* [TASK STATEMENT] Each line below should be repeated exactly, but no picture should be carried over.

* [RECORDS FOR THIS TASK]
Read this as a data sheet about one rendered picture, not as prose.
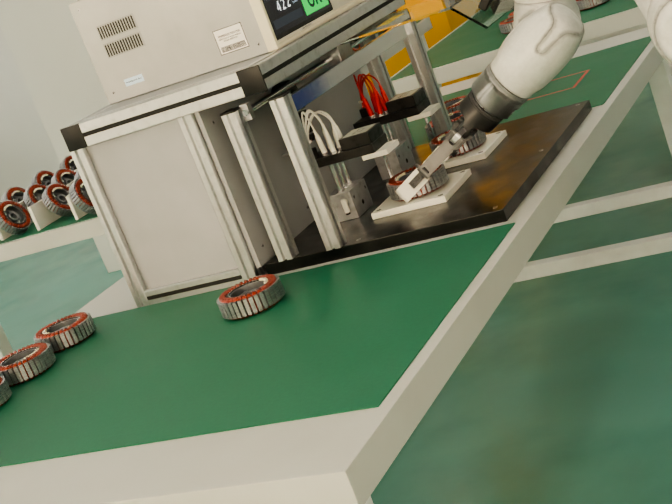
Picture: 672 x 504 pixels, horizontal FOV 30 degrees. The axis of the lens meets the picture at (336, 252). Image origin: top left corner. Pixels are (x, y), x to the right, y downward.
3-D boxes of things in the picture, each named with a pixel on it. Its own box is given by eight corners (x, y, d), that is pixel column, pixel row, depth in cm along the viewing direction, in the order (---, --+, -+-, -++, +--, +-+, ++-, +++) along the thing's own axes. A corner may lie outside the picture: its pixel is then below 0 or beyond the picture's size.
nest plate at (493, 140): (507, 135, 253) (505, 129, 253) (486, 158, 241) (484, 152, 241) (441, 152, 261) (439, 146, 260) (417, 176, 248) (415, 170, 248)
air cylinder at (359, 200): (374, 203, 239) (364, 177, 238) (359, 217, 233) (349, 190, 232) (351, 209, 242) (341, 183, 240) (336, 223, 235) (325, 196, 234)
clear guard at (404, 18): (522, 1, 253) (512, -28, 251) (488, 28, 232) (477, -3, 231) (381, 45, 268) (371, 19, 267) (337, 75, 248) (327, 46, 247)
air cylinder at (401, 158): (416, 163, 260) (407, 138, 258) (404, 175, 253) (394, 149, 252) (394, 168, 262) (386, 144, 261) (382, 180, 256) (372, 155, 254)
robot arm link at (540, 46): (528, 110, 212) (541, 85, 223) (590, 45, 203) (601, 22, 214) (480, 68, 211) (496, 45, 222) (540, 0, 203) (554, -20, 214)
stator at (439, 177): (457, 173, 232) (450, 155, 231) (438, 194, 223) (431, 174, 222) (403, 187, 238) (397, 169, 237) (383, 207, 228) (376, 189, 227)
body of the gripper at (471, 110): (498, 124, 215) (464, 160, 220) (510, 110, 222) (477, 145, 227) (466, 94, 215) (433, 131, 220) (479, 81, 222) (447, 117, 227)
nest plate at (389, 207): (472, 174, 233) (469, 168, 233) (446, 202, 221) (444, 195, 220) (401, 191, 240) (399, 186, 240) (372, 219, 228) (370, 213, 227)

* [FINISHED TASK]
Read this as a data sheet about one rendered picture, not as prose.
Picture: 672 x 504 pixels, horizontal FOV 30 degrees. The axis of the lens meets the picture at (336, 252). Image origin: top left corner. Pixels are (x, y), x to the right, y downward.
3-D boxes of things in the picture, each named with a pixel on it. Its own box is given by eight corners (x, y, d), that is pixel column, pixel row, depth in cm along the viewing direction, in the order (---, --+, -+-, -++, +--, +-+, ++-, +++) along the thing's own axes. A corner may lie outside the picture: its pixel is then below 0 or beyond the picture's size.
nest plate at (493, 140): (507, 135, 253) (505, 129, 253) (486, 158, 241) (484, 152, 241) (441, 152, 261) (439, 146, 260) (417, 176, 248) (415, 170, 248)
air cylinder at (359, 200): (374, 203, 239) (364, 177, 238) (359, 217, 233) (349, 190, 232) (351, 209, 242) (341, 183, 240) (336, 223, 235) (325, 196, 234)
clear guard at (404, 18): (522, 1, 253) (512, -28, 251) (488, 28, 232) (477, -3, 231) (381, 45, 268) (371, 19, 267) (337, 75, 248) (327, 46, 247)
air cylinder at (401, 158): (416, 163, 260) (407, 138, 258) (404, 175, 253) (394, 149, 252) (394, 168, 262) (386, 144, 261) (382, 180, 256) (372, 155, 254)
robot arm link at (540, 46): (528, 110, 212) (541, 85, 223) (590, 45, 203) (601, 22, 214) (480, 68, 211) (496, 45, 222) (540, 0, 203) (554, -20, 214)
stator at (439, 177): (457, 173, 232) (450, 155, 231) (438, 194, 223) (431, 174, 222) (403, 187, 238) (397, 169, 237) (383, 207, 228) (376, 189, 227)
body of the gripper at (471, 110): (498, 124, 215) (464, 160, 220) (510, 110, 222) (477, 145, 227) (466, 94, 215) (433, 131, 220) (479, 81, 222) (447, 117, 227)
nest plate at (389, 207): (472, 174, 233) (469, 168, 233) (446, 202, 221) (444, 195, 220) (401, 191, 240) (399, 186, 240) (372, 219, 228) (370, 213, 227)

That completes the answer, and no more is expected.